After three hours of hawking underwear (I’ll explain later) and moving beyond coal as a source of electrical generation, I drove over to the Walker where I began a two session seminar at the Walker Art Center on THE BLURRING OF ART AND LIFE: IMPACT OF MASS CULTURE ON ART. Taught by an art historian from Hamline College, Roslye Ultan, this seminar approaches modern and contemporary art especially since Dada and Marcel DuChamp.  There are ten or eleven of us in the class, all women save for me and all Walker guides save for me.

This means I find in myself cast in the unusual role of traditionalist.  The MIA is an encyclopedic museum with an emphasis on the historicality and the geographicality of art from the earliest to the most recent, extending from a 20,000 year old Venus Figurine to a finished last year installation, Dreaming of St. Adorno by living artist, Siah Armajani.

Roslye takes her art historical cue from DuChamp who said he wanted to put art in the service of the mind.  Rosalye has expanded on or extended this idea into an assertion that it is not the object that is the universal, transcendent work but the idea given form in the object.  Seemingly entrenching my traditionalist orientation, I disagreed, holding out for the work of art itself as the what that transcended time.

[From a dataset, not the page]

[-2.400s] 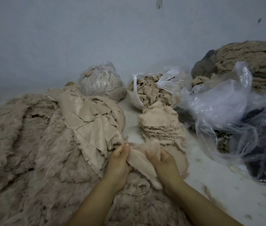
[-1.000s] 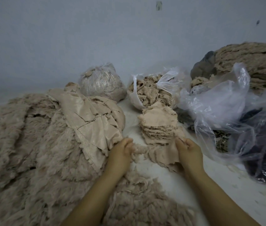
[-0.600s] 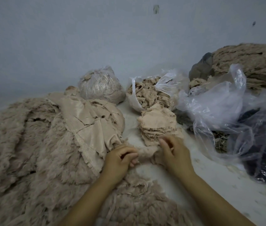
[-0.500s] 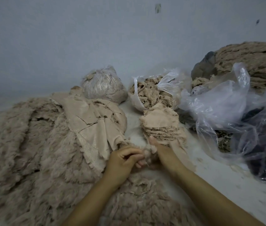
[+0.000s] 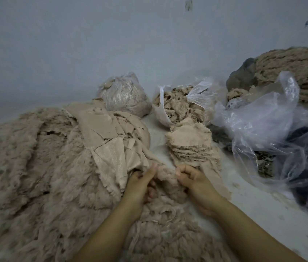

She tried to tell me this was not right, but I am not easily budged by an argument from authority, so we had a tussle.  A mild one.  I backed off, as I often do in classroom settings, not wanting to waste other peoples time.  In this instance, as the class progressed, I found the tussle invigorated the class, gave it an edge and increased my focus.

That was two instances of conflict in one day.  On the drive home I turned them both over in my mind, like teasing a hole in a tooth.  Was I too much in the argument with the organizer?  Yes, my tone was over the top.  Did I regret?  Tone, yes. Content, no.  I’ll apologize for the tone to him today.  But not the need to treat volunteers as people not instruments.

The tussle in the class left me with no negative hangover.  In fact, when I put the two together, I realized they meant I’m alive and still living.  I felt good about that.